CollectingMagicBooks.com

Wednesday 25 June 2014

Coins in Nests of Boxes.

In this bumper post I'm going to detail some of the nests of boxes in my collection. A classic of magic, this trick consists of a spectator providing a coin to the magician which is vanished by the conjurer's preferred method. The magician then shows a box in which is found another box, and another and so on until the final box is opened and shown to contain the spectator's coin.

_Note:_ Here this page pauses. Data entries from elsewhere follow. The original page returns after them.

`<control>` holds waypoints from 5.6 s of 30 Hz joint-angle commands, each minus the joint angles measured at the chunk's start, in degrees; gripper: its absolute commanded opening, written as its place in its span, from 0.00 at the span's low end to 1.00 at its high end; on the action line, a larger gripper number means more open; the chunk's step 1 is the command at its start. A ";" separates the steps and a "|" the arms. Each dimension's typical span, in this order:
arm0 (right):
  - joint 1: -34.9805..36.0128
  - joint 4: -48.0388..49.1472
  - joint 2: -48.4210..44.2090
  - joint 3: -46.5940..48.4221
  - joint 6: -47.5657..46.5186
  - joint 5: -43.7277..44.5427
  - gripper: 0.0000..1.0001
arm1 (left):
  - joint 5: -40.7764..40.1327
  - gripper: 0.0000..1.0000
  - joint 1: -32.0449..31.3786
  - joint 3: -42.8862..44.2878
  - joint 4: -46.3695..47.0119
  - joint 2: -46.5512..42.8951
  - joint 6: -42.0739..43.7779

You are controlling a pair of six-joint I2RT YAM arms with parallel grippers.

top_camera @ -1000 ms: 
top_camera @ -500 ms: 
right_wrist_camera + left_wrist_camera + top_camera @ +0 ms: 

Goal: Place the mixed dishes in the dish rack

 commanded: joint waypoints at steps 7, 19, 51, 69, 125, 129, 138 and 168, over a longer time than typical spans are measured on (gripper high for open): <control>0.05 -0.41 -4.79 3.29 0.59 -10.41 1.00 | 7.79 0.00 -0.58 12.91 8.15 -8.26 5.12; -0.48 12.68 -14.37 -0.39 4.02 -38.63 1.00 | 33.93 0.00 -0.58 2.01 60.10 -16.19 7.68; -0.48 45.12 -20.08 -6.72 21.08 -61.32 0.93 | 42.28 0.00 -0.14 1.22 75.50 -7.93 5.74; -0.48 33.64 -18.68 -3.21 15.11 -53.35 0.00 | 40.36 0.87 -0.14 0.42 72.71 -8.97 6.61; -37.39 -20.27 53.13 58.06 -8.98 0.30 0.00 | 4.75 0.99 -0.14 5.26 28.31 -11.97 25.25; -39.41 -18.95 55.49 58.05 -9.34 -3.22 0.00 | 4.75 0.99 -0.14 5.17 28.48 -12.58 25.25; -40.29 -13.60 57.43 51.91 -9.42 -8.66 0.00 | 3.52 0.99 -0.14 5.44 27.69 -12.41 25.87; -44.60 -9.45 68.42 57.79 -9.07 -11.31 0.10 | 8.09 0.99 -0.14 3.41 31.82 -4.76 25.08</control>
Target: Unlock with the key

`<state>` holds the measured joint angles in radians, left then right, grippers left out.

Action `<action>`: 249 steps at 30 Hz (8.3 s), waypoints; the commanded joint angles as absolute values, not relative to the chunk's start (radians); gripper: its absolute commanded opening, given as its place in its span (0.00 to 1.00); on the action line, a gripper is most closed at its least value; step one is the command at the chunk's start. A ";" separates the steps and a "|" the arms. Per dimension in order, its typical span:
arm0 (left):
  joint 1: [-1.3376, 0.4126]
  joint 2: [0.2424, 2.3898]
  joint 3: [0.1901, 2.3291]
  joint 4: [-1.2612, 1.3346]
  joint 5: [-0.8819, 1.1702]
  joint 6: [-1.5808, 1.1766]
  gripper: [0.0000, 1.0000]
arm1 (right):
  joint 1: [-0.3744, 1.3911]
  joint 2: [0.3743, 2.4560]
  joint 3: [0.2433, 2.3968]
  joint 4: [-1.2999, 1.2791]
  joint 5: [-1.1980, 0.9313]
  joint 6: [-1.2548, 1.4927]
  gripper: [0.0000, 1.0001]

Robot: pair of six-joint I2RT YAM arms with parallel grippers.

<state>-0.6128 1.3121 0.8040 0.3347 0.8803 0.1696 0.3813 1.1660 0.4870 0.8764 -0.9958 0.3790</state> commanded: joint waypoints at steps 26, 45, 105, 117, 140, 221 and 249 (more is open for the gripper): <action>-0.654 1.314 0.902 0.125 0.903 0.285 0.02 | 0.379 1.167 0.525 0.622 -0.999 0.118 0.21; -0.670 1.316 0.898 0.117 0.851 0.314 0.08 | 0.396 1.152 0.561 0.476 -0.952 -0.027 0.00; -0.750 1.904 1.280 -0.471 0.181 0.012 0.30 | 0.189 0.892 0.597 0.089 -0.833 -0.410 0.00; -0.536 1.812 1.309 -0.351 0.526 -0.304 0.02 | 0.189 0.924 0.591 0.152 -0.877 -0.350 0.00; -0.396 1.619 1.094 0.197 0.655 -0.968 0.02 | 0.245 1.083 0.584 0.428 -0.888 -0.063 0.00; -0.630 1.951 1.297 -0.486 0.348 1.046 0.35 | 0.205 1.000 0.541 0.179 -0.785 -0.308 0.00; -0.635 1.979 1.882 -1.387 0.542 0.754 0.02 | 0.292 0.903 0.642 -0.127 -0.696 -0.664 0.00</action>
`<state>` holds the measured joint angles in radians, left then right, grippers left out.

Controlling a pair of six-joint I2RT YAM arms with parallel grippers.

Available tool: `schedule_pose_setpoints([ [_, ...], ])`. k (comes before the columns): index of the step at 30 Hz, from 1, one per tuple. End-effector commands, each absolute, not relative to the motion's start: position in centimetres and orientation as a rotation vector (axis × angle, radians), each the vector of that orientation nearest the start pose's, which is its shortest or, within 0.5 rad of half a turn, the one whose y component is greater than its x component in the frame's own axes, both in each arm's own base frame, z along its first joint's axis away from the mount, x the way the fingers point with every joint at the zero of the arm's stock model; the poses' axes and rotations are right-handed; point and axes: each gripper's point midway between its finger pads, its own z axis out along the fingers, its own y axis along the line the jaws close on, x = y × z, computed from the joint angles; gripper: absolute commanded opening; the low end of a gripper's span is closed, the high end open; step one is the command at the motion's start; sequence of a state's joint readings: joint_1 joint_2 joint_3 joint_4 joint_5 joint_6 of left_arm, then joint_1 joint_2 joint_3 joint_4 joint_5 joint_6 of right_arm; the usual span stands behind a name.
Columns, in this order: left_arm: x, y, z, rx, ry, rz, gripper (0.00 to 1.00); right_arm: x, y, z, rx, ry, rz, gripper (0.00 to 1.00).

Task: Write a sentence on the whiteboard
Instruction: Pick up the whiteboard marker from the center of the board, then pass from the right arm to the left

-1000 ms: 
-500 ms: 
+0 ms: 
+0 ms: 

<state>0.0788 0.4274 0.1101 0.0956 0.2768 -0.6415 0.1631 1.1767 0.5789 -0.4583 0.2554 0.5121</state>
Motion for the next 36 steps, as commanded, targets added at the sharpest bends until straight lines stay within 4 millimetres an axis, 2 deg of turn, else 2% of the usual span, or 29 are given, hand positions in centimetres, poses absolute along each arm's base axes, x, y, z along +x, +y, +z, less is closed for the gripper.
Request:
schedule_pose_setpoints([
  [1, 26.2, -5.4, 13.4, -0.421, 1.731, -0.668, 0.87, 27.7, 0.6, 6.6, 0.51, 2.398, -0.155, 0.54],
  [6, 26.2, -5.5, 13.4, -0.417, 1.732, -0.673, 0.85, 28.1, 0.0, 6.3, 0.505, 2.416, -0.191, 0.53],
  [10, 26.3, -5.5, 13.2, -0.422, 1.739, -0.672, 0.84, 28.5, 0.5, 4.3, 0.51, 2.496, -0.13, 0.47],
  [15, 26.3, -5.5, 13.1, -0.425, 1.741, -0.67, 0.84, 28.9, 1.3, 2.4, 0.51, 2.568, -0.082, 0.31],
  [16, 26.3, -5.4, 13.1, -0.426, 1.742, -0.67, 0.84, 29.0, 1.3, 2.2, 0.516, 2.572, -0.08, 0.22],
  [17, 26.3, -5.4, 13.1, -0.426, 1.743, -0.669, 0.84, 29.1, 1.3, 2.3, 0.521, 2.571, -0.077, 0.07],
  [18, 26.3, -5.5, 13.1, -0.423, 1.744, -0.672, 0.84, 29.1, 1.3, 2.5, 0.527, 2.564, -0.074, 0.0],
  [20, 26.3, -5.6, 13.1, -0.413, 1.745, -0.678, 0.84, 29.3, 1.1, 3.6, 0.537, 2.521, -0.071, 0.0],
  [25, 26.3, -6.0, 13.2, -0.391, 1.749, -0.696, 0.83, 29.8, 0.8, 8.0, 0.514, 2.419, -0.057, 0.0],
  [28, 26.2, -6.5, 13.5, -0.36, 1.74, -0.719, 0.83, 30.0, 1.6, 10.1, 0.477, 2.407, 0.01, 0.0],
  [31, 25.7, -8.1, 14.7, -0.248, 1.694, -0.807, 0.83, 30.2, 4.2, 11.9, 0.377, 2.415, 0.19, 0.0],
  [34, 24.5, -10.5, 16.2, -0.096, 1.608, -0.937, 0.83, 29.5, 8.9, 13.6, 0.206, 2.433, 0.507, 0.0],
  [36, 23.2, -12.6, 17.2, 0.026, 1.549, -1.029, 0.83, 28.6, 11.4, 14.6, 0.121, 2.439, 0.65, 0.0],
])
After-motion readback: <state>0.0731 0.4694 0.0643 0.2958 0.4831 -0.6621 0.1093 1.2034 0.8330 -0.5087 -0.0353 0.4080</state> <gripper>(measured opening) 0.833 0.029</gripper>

Above and below are the two earliest examples I have, both from Blands magic sets. They are remarkably fine containers made of boxwood with a decorative large box to contain the smaller boxes. The precision is staggering and they still work perfectly today. The smallest box can only just hold a modern penny.


Jumping ahead some seventy years here is a painted tin model sold in the fifties. A cheap but still persuasive effect these would have been held shut with the aid of elastic bands around each box. The coin would be introduced with the aid of a slide and could be produced loaded from a jacket pocket quite smoothly.


Ellisdons put out a simple cardboard model with a little bag in the centre. Manufactured in large quantities these were sold by mail order in the backs of comics as well as through magic and novelty shops. More information on Ellisdons can be found here.


Here's another nest of boxes, this time manufactured by Davenports. Early on, Davenports sold wooden nests similar to the Blands models above, but come the dawning of plastics they soon advertised their new model:


You could purchase the set with or without rattle boxes. One of these rattle boxes will be included in a future post. The plastic boxes were branded with the Demon Head trademark as were other Bakelite products such as their coin plate.


These small boxes were introduced in the late thirties and were joined by a similar effect. Not strictly a nest of boxes, the "J.C. Miracle Coin Trick" is a pair of small plates bound together by tight elastic bands. The spectator's coin is found between these plates within a ball of wool as described in the advert below.


The advert boasts that the discs will last a lifetime, and sure enough here they are with the slide as they would have looked when new.


More showy than a nest of boxes, but with much more preparation required, this isn't an effect you see very often now. I don't believe any one's manufacturing quality versions of this effect today but very cheap models can be found, such as this.